Housing knock
What former city planner Nathan Edelson called “the long night of the Beedie Living Dead” continued into Halloween last week as approximately 120 people registered to speak at a Vancouver development permit board hearing for 105 Keefer Street (95 actually spoke).
Political, cultural and social concerns, not to mention angst about the 111 residential units Beedie Development Group should build as part of its current proposal – whose compliance with the letter of civic development policies after years of discussion would normally warrant a rubber stamp – all featured as opponent after opponent spoke.
Opposition to the project stands in stark contrast to cries on all sides for more housing, an issue that knocked Vancouver out of the top spot in the new Emerging Trends in Real Estate report PwC prepares each year for the Urban Land Institute.
The report ranks Vancouver the top market in Canada for investment and development, but second to Toronto in terms of housing – a factor that bumps it into second place in the overall tally.
“A common refrain from interviewees is that governments should stop trying to interfere in the market and turn their attention to other more important issues, such as the impact of regulations and processes that are limiting land supplies,” the report notes, adding that the issue is becoming entrenched. “This echoes our findings from last year’s report, in which many stated their belief that provincial land use policies and local government approvals are factors holding back the supply of available land for development.”
Speaking to the Urban Development Institute (UDI) last month, market analyst Michael Ferreira, principal of Urban Analytics Inc., said political meddling of all stripes has to take a back seat to creating housing.

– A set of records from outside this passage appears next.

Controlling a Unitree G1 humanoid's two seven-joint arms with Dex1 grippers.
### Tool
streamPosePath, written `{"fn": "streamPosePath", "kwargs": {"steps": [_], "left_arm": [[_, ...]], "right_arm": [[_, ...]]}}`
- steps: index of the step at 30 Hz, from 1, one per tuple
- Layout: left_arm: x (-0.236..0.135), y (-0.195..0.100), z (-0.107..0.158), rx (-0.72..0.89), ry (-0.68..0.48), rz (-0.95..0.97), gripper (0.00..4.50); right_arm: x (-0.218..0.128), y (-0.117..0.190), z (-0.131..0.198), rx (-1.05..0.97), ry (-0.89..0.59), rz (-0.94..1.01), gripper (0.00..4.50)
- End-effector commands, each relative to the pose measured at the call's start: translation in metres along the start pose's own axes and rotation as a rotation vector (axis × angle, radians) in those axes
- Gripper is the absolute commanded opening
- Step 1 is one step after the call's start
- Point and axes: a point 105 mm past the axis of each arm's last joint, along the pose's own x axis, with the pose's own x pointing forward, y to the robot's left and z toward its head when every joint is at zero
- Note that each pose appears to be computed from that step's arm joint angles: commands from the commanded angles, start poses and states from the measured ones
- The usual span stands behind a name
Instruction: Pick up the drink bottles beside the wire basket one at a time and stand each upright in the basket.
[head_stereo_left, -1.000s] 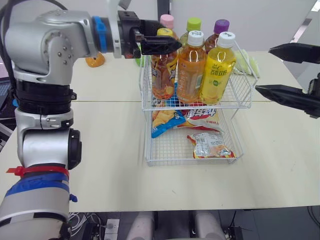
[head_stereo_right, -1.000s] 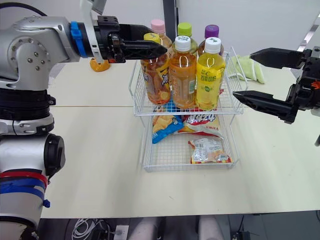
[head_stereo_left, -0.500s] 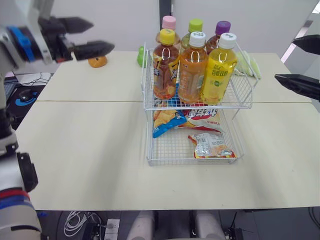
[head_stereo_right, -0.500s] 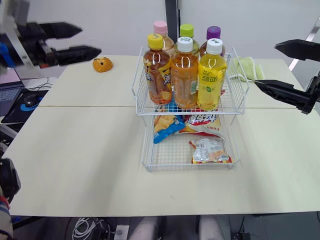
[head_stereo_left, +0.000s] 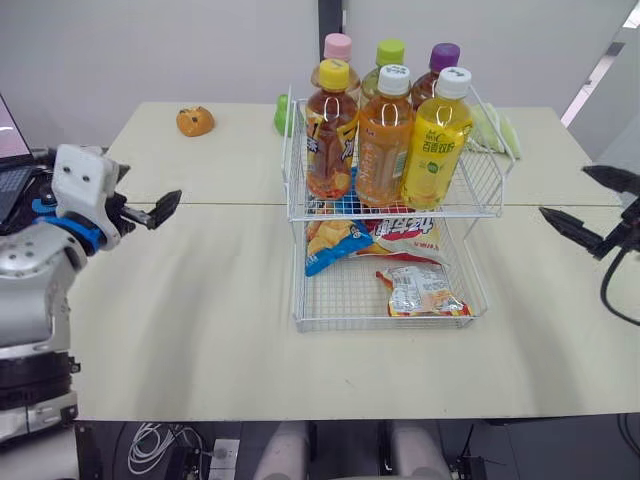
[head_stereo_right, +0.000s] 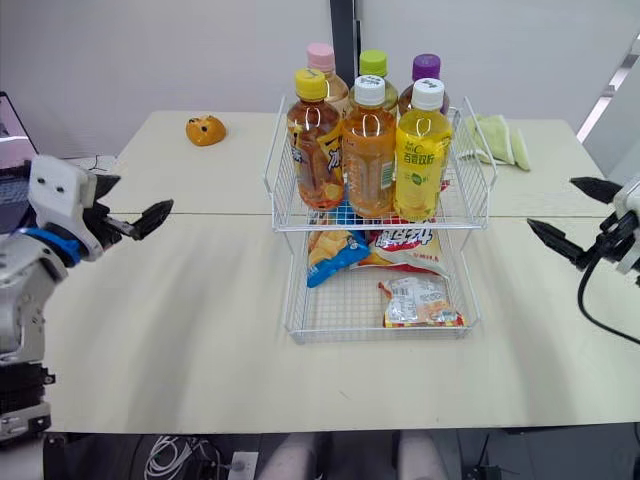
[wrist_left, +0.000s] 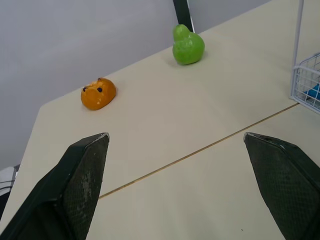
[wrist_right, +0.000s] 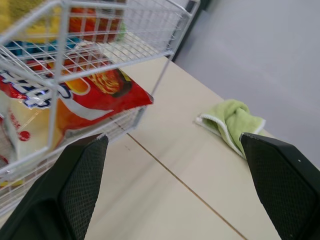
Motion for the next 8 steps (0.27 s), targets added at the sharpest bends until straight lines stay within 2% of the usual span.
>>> {"fn": "streamPosePath", "kwargs": {"steps": [1, 8], "left_arm": [[-0.007, 0.009, -0.008, 0.019, -0.023, 0.075, 4.47], [-0.007, 0.0, -0.034, -0.054, -0.016, 0.099, 4.47]], "right_arm": [[-0.006, -0.01, -0.017, -0.035, -0.007, -0.141, 4.5], [-0.003, -0.007, -0.043, -0.018, 0.025, -0.186, 4.5]]}}
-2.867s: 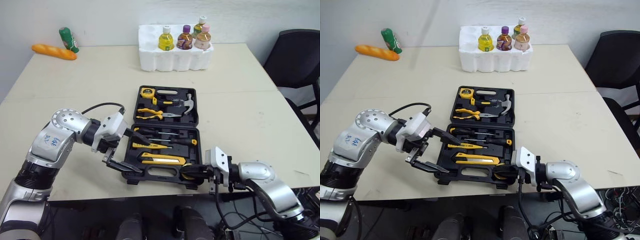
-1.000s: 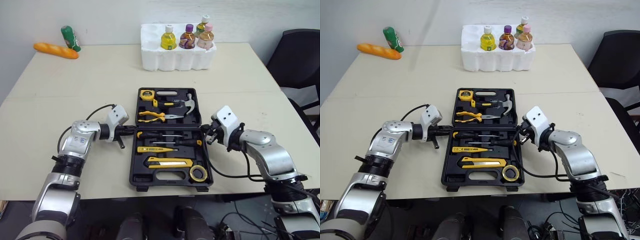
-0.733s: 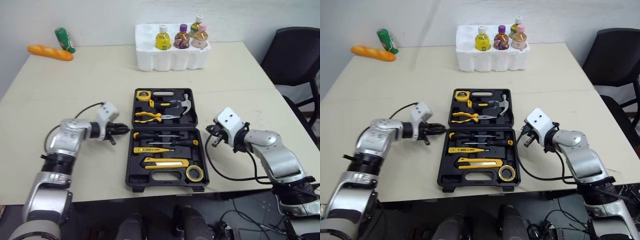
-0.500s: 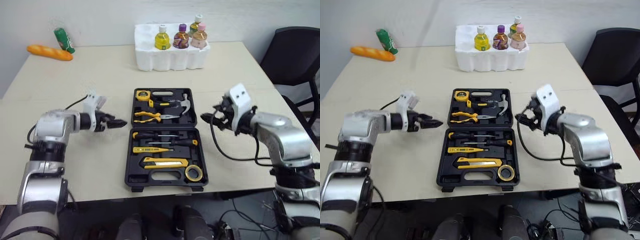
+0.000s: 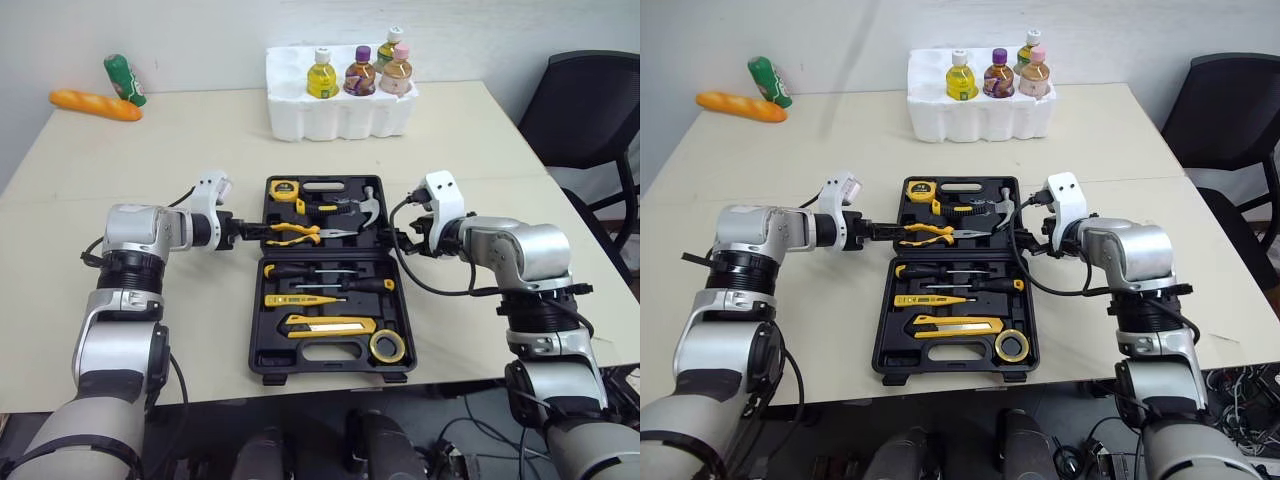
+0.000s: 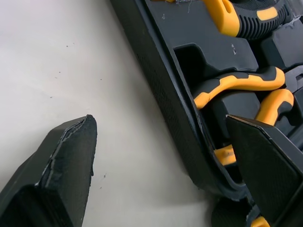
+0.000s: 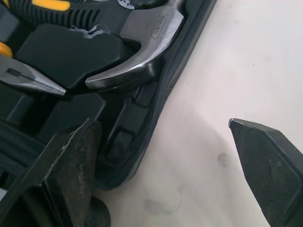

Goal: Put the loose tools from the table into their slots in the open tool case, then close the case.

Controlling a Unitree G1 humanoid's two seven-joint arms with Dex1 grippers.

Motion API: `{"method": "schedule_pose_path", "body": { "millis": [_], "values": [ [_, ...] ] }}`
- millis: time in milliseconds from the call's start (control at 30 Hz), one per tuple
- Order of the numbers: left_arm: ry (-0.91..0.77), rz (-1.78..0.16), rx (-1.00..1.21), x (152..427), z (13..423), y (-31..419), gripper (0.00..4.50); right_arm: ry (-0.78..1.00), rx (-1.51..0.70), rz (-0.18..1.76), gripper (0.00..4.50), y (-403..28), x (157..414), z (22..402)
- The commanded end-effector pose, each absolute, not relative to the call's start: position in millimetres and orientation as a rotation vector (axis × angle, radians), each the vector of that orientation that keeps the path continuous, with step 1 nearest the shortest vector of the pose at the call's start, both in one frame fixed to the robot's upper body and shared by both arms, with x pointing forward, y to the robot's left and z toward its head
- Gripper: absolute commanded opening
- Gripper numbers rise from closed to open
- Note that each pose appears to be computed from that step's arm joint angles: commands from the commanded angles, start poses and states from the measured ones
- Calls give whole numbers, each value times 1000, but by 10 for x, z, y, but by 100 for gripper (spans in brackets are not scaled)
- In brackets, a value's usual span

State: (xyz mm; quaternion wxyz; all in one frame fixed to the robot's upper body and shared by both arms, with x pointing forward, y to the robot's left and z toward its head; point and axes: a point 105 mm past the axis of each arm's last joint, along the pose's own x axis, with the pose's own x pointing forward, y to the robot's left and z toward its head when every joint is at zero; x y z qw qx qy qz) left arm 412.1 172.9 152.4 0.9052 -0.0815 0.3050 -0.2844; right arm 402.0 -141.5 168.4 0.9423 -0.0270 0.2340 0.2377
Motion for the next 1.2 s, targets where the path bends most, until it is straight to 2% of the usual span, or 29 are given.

Metro Vancouver housing starts are set to decline 8% to 16% in 2018 to as little as 21,135 units, Canada Mortgage and Housing Corp. estimates. Ferreira said curbing demand without facilitating construction won’t solve the issue.
A development permit board member remarked at last week’s hearing that developers need certainty, to the chagrin of 105 Keefer opponents.
It’s the sort of scenario that Ferreira said won’t address the housing everyone wants.
“Some of this frustration I’m hearing in the market … could lead to our political leaders deciding that they want to bring in a policy,” he told UDI. “We’re a little concerned with what we might see.”
Transit stop
Vancouver’s vibrancy and safety because of the activities it hosts at all hours of the day and night were tipped at the recent launch of Vancouver Centre 2. However, it’s no 24-hour city, according to PwC, which ranks it among the world’s “18-hour cities” in its annual review of market trends for the Urban Land Institute.
Toronto is Canada’s only 24-hour city, thanks in part to investment in transit. Indeed, a chart in the report shows that Vancouver is the only major centre in Canada without a transit project among Canada’s top 100 infrastructure initiatives.
Yet transit lines are attractive to both commercial and residential developers, as the recent sale of the 4.9-acre Alderbridge lands along the Canada rapid transit line opposite Lansdowne Centre in Richmond shows.
Vancouver-based South Street Development Group acquired the property for $113 million from UEM Sunrise Berhad. Sunrise acquired it in April 2014 for $69 million. The on-transit investment was on the money, and South Street – no stranger to Richmond housing – will undertake development while UEM refocuses on its Asia holdings.
Avison Young principal Bal Atwal, who represented UEM Sunrise, said the site is particularly notable because of its frontage. While UEM previously developed Quintet, a 615-unit development two blocks south on Minoru Boulevard, the Alderbridge site features three times the frontage on No. 3 Road of any other site in the corridor (aside from the massive Richmond Centre and Lansdowne Centre sites).